**DIRECTIONS**
Locate the line containing "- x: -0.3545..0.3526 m" in the material below; repeat it and every line after it, exactly as written.
+--
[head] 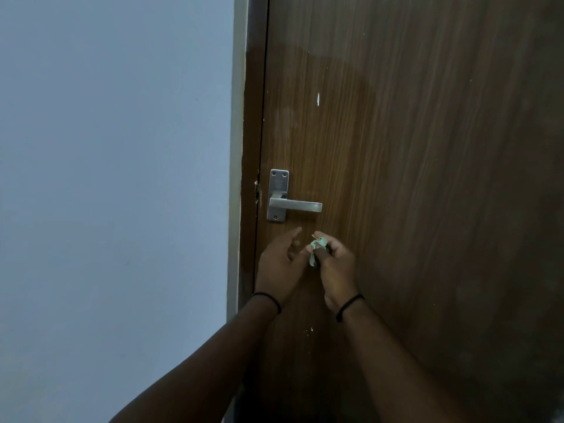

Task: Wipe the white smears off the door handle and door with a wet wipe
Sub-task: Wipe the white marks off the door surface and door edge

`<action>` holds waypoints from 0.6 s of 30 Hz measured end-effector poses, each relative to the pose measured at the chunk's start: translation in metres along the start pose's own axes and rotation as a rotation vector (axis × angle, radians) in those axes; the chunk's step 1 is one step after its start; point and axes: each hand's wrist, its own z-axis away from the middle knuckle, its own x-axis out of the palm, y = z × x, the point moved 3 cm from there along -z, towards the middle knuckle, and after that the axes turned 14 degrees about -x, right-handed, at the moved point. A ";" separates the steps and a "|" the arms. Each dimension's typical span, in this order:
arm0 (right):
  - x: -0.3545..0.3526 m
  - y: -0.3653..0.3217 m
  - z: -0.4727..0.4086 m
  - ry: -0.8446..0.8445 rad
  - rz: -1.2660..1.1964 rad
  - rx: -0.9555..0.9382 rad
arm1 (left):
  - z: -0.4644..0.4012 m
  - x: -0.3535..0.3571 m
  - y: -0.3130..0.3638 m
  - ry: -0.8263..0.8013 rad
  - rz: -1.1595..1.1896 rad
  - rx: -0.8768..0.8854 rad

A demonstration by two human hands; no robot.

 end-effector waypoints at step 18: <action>0.011 -0.049 0.040 -0.218 -0.088 -0.032 | 0.020 -0.042 0.018 -0.079 0.427 -0.184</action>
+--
**WRITTEN SOLUTION**
  - x: -0.3545..0.3526 m
  - y: -0.3653..0.3217 m
  - z: -0.4727..0.4086 m
  - ry: -0.8446..0.8445 rad
  - rz: -1.2660..1.1964 rad
  - rx: -0.9555..0.9382 rad
arm1 (left):
  - z: -0.4644..0.4012 m
  - x: -0.3535..0.3571 m
  - y: -0.3130..0.3638 m
  - ry: -0.8263..0.8013 rad
  - rz: -1.1595..1.1896 rad
  - rx: -0.8768..0.8854 rad

A demonstration by two human hands; no robot.

 end-effector waypoints at step 18: <action>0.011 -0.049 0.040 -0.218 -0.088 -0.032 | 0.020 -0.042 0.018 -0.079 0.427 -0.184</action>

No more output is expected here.